Inspiring Biomedical Entrepreneurs

Jon Schimmel

Jonathan J. Schimmel, PhD Fellowship Established

“One of the most meaningful moments in my life was getting my PhD at Tufts,” says Jonathan Schimmel. After completing his doctorate at the Graduate School of Biomedical Sciences in 2000, Schimmel held leadership roles at several biotechnology companies and is currently Vice President of Global Support and Sales Operations at 10X Genomics, in Pleasanton, CA. He credits his success to outstanding GSBS training, along with self-directed learning in business and management. “The GSBS is extremely good at training scientists,” he notes, and skills like “being data driven, being curious, being a self-starter, are extraordinarily valuable no matter what you do.”

In December 2020, he created the Jonathan J. Schimmel, PhD Fellowship, supporting doctoral students who hope to augment their scientific training with business and management competencies such as accounting, biomedical manufacturing or intellectual property law. His hope is to prepare recipients for biomedical leadership and entrepreneurial careers.

The most profound lessons of Schimmel’s doctoral training came from mentors. “In many ways, my success is the sum total of their efforts, and their sharing of experience.” His adviser, Dona Chikaraishi, is the model of his own management style, and inspired him through her intellect and curiosity. Suzanne Roffler-Tarlov helped him hone his scientific writing, among many skills. Ralph Isberg modeled the “internal drive and fierce determination” that powers Schimmel’s work, and Linc Sonenshein is “a life-long mentor.”

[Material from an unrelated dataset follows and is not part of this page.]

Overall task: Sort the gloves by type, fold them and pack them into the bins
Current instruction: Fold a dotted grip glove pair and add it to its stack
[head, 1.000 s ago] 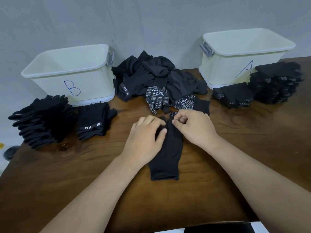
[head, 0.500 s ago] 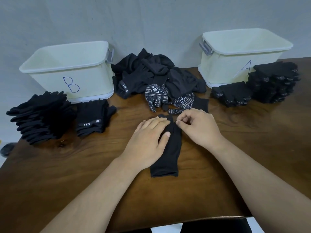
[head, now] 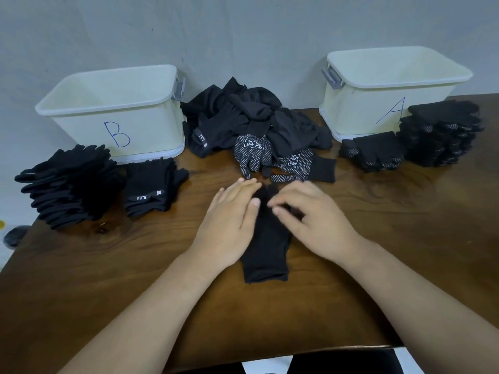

At the GSBS, Schimmel was among a small group of students interested in business and management, who “found each other” and cultivated those interests. At Boston University, he took managerial accounting and microeconomics, giving him essential “vocabulary.” “Understanding the language of accounting,” for example, “has been absolutely invaluable, because that's the circulatory system of a firm.” Like GSBS Dean Daniel Jay, Schimmel believes that nurturing these skills is a benefit to individuals, and the organizations they’ll lead, and the Schimmel Fellowship can help the GSBS recruit “the best and brightest.” To describe that value, he uses a term from the world of business: “usefully differentiated.” What sets an individual, company, or school apart is not simply “excelling in your field, but offering a useful difference.”

These are exciting times in biomedical science, says Schimmel. One example is recent work from 10X Genomics on tumor-infiltrating lymphocytes within individual tumors, that has “changed the paradigm of how we look at the body’s response to cancer.” Another is the development of mRNA COVID-19 vaccines from concept to approval in record time. “That’s the kind of impact you can have,” in this field.

“The best part of my job today is the hiring process,” he says, “when you’re sitting across the table from a young person, and thinking, ‘You are going to be amazing,’” As a mentor, he can help to cultivate that talent, “and it blossoms into this amazing career.” Likewise, the Schimmel Fellowship is a way to share his good fortune, and prepare a new generation for the challenges of biomedical science. “If I can do something to help create those future leaders, that means more to me than anything else.”